Лязгнув зубами от внезапно охватившей ее дрожи, Панчина явственно, до мелочей представила, что он весь день и ночь безвылазно просидит за дубовым столом в обнимку с графином, свесив на руки голову, тяжело и горько вздыхая. И уж перед рассветом, в темном, злобном хмелю, забывшись сном, упрется в стол своим массивным широким лбом, чуть погодя опрокинув бумаги, гусиные перья, чернильницу, пресс-папье и все прочее, что с грохотом рухнет на пол...
* * *
– Ваня! – Дробный стук. – Ваня! Иван Евсеич! Полно пугать... Открой, слышишь? Немедля открой! Или я прикажу звать Федора-плотника!
...Он не сразу откликнулся на сдержанный, осторожный стук. И уж потом, когда жена, не владея собой, взялась колотить кулаками яростно и долго, он медленно и неловко, как тяжело больной, давно не встававший с постели, поднялся из-за стола, отставив в сторону тяжелый графин.
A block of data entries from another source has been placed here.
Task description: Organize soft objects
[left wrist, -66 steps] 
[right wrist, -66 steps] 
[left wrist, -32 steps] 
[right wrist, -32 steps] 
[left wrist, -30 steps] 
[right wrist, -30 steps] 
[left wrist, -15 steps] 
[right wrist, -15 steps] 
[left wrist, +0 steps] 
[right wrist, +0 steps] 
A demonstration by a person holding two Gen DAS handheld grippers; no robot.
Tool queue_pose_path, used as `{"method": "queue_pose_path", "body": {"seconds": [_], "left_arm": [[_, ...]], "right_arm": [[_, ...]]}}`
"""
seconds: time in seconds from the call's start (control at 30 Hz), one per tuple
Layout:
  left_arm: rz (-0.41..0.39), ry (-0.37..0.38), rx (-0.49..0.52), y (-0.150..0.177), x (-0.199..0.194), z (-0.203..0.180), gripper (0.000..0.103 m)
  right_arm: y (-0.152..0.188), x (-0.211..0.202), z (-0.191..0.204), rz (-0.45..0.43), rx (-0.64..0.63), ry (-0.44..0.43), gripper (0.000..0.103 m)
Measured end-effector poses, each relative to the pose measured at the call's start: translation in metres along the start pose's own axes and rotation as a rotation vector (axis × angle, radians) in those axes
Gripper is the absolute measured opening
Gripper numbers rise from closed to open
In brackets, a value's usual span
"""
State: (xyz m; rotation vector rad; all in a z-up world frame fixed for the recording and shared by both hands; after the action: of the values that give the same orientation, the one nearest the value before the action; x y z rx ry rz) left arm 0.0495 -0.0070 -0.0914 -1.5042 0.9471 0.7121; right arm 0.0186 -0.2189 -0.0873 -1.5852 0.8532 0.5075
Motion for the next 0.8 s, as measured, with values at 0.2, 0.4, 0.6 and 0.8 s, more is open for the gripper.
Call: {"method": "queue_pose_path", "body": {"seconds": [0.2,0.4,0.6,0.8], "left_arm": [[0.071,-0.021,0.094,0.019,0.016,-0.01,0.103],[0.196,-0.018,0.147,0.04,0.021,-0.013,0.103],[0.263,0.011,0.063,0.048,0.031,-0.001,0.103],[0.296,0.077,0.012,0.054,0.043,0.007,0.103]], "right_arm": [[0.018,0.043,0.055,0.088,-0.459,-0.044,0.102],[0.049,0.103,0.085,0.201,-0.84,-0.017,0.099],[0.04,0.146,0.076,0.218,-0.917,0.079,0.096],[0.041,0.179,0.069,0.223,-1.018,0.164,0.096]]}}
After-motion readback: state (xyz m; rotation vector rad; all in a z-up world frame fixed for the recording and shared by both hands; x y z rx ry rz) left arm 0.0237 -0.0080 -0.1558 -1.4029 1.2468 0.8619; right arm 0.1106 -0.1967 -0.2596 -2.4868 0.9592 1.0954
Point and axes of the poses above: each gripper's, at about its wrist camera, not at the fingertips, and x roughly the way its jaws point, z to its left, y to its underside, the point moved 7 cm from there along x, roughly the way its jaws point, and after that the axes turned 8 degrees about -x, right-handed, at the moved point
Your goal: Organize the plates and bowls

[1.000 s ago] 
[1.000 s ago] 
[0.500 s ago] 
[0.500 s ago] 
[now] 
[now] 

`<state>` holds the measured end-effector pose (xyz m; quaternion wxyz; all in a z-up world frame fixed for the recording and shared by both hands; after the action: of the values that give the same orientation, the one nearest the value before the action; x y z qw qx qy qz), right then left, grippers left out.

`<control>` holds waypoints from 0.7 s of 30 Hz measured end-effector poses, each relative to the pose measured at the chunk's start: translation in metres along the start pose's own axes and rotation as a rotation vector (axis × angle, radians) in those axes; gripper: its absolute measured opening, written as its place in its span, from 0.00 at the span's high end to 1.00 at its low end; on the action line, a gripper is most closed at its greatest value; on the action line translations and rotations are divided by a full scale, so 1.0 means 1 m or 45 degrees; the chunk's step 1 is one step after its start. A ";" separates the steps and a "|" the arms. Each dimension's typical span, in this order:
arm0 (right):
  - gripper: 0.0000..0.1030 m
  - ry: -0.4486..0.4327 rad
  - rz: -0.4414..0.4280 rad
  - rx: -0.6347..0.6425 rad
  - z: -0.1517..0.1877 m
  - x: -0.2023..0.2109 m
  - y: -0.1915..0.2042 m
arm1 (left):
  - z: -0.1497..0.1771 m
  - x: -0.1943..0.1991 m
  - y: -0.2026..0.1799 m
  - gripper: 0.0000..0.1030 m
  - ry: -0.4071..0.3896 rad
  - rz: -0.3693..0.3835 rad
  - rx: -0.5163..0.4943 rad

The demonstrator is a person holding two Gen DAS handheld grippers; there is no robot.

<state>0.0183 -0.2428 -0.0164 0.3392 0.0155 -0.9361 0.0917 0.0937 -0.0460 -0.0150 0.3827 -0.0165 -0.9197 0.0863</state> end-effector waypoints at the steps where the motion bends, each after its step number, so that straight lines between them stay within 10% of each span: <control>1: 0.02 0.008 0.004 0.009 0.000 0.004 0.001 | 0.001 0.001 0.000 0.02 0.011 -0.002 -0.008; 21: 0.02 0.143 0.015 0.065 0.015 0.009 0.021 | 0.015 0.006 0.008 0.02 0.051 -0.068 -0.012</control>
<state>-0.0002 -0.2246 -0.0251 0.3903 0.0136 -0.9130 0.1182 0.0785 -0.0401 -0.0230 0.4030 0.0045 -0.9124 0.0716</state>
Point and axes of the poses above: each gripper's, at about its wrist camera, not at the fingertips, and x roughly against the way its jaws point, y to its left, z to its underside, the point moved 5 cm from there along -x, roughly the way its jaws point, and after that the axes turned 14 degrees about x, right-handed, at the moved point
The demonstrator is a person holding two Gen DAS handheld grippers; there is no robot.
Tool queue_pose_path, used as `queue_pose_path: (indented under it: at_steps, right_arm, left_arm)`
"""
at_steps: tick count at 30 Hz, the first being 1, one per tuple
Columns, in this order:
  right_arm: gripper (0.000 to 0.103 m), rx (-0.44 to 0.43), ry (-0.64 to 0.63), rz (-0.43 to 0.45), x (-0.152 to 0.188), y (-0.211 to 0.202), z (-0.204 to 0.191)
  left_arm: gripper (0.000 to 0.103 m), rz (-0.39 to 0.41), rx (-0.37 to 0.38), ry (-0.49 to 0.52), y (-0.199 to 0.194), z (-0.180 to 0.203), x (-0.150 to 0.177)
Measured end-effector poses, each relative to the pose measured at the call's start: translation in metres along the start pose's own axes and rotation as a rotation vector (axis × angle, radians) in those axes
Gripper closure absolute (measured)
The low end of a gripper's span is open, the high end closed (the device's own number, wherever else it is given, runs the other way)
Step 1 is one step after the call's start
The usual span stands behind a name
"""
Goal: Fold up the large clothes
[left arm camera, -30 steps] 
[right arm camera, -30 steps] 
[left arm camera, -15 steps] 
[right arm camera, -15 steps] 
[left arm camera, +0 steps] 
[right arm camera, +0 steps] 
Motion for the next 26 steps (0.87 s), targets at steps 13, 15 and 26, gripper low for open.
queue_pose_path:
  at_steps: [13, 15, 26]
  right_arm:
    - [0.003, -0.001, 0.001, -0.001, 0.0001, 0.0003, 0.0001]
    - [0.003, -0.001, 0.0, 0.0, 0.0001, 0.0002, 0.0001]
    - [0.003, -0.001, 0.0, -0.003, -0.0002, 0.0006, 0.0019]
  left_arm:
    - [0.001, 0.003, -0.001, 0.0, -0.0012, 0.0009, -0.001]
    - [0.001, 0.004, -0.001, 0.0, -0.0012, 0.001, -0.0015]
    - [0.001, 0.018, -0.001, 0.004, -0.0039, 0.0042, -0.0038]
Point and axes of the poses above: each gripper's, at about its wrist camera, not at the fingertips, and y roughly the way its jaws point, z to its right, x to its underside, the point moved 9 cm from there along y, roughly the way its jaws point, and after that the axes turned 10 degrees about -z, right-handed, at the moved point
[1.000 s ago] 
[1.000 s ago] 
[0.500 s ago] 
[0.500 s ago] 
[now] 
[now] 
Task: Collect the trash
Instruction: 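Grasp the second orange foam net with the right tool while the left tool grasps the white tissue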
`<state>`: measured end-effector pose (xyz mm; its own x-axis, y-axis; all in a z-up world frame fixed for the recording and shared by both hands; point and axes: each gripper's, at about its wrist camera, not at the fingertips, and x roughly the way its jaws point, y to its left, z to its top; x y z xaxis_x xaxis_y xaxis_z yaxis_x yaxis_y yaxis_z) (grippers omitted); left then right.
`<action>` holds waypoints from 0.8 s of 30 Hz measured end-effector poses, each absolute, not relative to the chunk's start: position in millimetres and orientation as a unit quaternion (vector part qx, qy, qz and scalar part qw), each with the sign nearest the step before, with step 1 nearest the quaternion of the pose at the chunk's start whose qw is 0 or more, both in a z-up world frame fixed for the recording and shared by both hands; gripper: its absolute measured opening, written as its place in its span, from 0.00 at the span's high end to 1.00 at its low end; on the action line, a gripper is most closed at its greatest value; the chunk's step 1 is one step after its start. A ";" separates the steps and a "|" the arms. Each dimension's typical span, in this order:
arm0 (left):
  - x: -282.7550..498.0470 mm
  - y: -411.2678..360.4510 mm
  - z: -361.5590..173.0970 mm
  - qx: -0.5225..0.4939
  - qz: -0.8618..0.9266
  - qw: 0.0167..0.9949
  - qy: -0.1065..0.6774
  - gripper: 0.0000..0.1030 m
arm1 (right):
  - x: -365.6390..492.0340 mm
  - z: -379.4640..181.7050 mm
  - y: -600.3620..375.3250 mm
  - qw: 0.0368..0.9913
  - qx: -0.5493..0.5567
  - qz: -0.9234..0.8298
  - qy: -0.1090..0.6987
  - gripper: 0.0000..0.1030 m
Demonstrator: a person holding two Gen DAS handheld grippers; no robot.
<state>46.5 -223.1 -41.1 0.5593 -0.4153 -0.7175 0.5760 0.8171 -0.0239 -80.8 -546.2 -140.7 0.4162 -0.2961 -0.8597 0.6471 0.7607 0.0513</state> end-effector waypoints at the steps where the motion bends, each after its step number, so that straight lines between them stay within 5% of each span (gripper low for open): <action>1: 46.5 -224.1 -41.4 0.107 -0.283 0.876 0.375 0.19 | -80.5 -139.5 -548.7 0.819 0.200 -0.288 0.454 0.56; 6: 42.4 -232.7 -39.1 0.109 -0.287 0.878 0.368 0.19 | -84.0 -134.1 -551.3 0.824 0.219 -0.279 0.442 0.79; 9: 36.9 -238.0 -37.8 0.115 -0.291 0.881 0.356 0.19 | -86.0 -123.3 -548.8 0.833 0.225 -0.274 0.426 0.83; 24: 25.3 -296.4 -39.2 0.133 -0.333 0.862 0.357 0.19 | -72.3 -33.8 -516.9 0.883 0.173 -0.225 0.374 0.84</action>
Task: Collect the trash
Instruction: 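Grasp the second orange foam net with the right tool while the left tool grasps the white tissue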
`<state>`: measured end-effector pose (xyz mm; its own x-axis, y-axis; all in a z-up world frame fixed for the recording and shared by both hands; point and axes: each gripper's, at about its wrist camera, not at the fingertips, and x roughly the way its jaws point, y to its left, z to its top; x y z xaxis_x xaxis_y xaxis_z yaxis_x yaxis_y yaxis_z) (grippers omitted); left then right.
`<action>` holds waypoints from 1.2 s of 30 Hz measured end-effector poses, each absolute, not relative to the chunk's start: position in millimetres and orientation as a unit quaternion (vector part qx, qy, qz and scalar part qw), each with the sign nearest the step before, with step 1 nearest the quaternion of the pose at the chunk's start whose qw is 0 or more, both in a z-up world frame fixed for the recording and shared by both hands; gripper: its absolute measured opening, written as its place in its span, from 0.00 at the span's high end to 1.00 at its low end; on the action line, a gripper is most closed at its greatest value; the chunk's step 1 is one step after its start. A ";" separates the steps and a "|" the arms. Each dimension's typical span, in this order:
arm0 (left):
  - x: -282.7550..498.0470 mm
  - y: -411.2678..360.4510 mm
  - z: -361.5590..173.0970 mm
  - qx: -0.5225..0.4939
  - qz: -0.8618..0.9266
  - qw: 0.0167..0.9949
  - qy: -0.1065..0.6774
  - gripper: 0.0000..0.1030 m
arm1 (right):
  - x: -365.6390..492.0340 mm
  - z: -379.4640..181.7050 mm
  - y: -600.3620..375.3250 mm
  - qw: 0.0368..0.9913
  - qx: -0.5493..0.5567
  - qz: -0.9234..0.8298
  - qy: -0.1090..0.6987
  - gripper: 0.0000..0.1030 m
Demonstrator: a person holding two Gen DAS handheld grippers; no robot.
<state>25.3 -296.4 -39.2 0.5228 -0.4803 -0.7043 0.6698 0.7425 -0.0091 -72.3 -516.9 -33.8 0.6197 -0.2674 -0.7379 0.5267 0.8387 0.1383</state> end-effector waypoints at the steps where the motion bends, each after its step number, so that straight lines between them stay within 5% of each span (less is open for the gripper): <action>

– Ну-т, чего? Что за пожар? – Он стоял в дверях, со съехавшим набок буклястым париком, не пропуская ее в кабинет, и от сырых, красных губ его крепко разило водкой.
– Господи, ну на кого ты похож? Что ты с собой и со мной делаешь, изверг?
– С тобой ничего. – Панчин попытался закрыть силой приоткрытую дверь, но она отважно втиснула в проем свою маленькую туфлю с золотенькой пряжкой.
– Святая Троица, да ты никак уже «плюхнул»? Залил за ворот с утра пораньше? – Перед ним мелькнуло удлиненное отчаяньем лицо Евдокии Васильевны. – Чудеса-а, да и только!
– Мы без этого не можем. Ступай, баба.
– Так ты надрался? – Она вновь попыталась протиснуться, заглядывая ему в глаза.
– То тайна за семью печатями. Тебе знать незачем!
– И...
– И маять меня посему – тем паче. Имею пр-раво! – Он с невыразимой тоской бегло оглядел бледное лицо жены и цвиркнул с досадой. – Да уж, не помолодела. Сгинь! Прибью, муха!
Но Евдокия Васильевна – волю в горсть – и на сей раз решила не спускать мужу.
– А н-ну! Пр-ропусти, дьявол!
Она и сама не поняла, как оказалась в его объятиях; жесткие, как проволочная щетка, усы царапнули щеку.
– Ваня! – В голосе был страх и что-то беспомощное, детское. Словно так огромно было несчастье, что уже невозможно ничего поправить и глупо драпироваться гордостью и скользкими, лукавыми словами, за которыми люди обычно скрывают истинные чувства.
В молчаньи они прошли к столу; он, потупив взор, стянул с головы парик, утер им взятый испариной лоб; она присела рядом на софу и измученно посмотрела ему в лицо: портьеры были наполовину задернуты, и в сумраке оно казалось бледным, с отливом олова, как у покойника, неподвижным. Светлые, с песчаной зеленцой глаза с подозрительной раздраженной усталостью косились на нее, словно говоря: «Ну чего тебе от меня надо? Оставьте вы все меня в покое! Все прахом пошло. Деньжищи-то какие коту под хвост брошены!»
– Ну зачем ты так изводишь себя? Еще не вечер, вдруг да кто навернется?
– Кто-о?! – Он злобно усмехнулся и поворотил от нее нос.
– Кто, кто? Гости твои, вестимо...
– А-ай, будет! – Граф сцепил зубы, прицелившись взглядом на недопитую рюмку, как кот на мышь, и цап ее, ан поздно – жена оказалась проворней.